The company says it spent about $60-million around the world on media in 2010 – that is, buying TV time. It hopes to hit about $350-million in revenue next year, including $80-million to $90-million in North America. (Reflecting Thane's Canadian roots, its domestic haul is about one-third of total North American revenue: a far higher percentage than the one-tenth that is typical in some other industries.) In the past five years, Thane has moved into Mexico, Scandinavia, and Australia, expanding a footprint that already stretched across Europe and the Middle East, where it has a joint venture.
This is the part of the business that gets Mr. Tukulj excited; he's not actually that interested in the on-air sales presentation. In fact, Thane contracts out the production of its infomercials.
Still, he knows what makes consumers pick up the phone, and it's the same thing that's always motivated them. "The message has to be clear, concise, it has to solve a real problem which the consumer is experiencing. It has to provide the consumer instant gratification, it has to be a good price point, it has to provide value, it has to be demonstrable."
Yes, the company has adapted to some new technologies – its videos are on YouTube, and it has a website where customers can order products and download owner's manuals – but its heart doesn't seem to be in it.
That may be because, as Mr. Tukulj notes, the Internet is, "a very active medium; you usually go there to look for something. Whereas ours is an impulse buy, and our consumer tends not to be looking for the kinds of products that we offer. When they're passive, watching TV, that's when we get their attention, strike a chord, and cause them to purchase. And we feel that's going to remain the chief driver, at least for our business, for the foreseeable future."
The changes that have come to Thane and its competitors including Northern Response (also based in the Greater Toronto Area) and the California-based Guthy-Renker, are prompted less by technology and more by economics.

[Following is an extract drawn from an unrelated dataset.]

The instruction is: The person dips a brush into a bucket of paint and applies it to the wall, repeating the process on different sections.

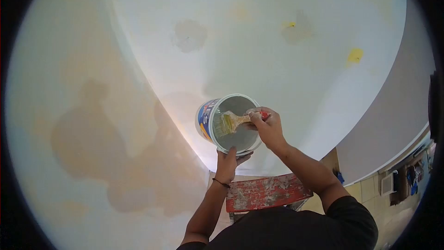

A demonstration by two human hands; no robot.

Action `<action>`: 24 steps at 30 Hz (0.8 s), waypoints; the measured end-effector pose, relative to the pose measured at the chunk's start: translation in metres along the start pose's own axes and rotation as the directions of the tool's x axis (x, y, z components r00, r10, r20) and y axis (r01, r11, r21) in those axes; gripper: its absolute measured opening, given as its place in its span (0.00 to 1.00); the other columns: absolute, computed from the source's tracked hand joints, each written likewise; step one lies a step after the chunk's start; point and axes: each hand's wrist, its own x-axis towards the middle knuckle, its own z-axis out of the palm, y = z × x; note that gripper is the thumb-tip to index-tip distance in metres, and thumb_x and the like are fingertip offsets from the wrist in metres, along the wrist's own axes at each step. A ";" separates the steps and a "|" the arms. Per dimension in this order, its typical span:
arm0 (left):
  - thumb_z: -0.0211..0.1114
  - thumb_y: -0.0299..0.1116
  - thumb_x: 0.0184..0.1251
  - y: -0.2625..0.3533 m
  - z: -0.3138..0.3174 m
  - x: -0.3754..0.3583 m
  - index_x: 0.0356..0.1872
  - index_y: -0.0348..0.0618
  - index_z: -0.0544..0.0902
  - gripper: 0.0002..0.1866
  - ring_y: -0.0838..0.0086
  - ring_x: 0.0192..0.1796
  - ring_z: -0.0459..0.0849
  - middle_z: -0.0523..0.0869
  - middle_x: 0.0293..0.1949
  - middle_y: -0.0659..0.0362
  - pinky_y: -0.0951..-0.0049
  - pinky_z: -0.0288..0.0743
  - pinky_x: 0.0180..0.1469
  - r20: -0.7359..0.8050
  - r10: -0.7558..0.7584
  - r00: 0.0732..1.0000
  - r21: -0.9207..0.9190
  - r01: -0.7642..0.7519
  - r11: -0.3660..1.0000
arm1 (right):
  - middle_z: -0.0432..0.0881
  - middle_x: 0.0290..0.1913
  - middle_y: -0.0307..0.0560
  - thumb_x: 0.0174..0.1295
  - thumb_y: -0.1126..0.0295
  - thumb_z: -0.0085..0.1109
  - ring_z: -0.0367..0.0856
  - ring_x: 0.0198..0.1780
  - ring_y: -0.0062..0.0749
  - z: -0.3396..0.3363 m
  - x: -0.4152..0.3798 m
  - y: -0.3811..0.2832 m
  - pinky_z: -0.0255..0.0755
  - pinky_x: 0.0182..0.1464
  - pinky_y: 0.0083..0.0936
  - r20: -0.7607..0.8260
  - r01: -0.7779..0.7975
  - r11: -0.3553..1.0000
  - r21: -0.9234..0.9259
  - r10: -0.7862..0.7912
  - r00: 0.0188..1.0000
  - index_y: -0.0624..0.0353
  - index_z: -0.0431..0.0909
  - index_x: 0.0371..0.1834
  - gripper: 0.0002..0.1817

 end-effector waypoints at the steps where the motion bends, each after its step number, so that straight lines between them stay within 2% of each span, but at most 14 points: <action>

Delinquent accounts among U.S. consumers is a persistent problem – Mr. Tukulj estimates they comprise 10 to 15 per cent of total sales in that market – which helps explain Thane's continuing push into bricks-and-mortar retailers such as Wal-Mart and Sears. (Here, the roster includes Canadian Tire.) While the margins Thane achieves selling to traditional retailers are slimmer, distribution headaches are also fewer.
In that context, Thane's ads help raise awareness for the products – that is, they perform the role of traditional advertising – rather than motivating people to pick up the phone and buy something at the moment they're watching TV.
Still, Mr. Tukulj expects lots of people to be picking up the phone in the next few months. Unlike many other companies, which take a breather after the frenzy of the holiday sprint, Thane is about to gear up for its own busy season, the first quarter of the year.
In part, that's because the pullback of other companies from TV advertising during the quarter means Thane can buy ad time at lower rates, and place them on more channels. "Also, in the Northern hemisphere obviously we're in the thick of winter," he said. "People will tend to stay at home more and therefore more people will be watching television."
Which means that, even as you pluck another Christmas cookie from that pile of treats in the office kitchen, someone is getting ready to sell you something to help drop the extra pounds.
"People make New Year's resolutions," noted Mr. Tukulj wryly, "and one of those is always that they want to lose some weight and get fit."
The Total Flex fitness system can be on its way to your home for a 30-day trial right now, for a down payment of $14.95. And it's yours to keep, for only five more easy payments of $49.95 each.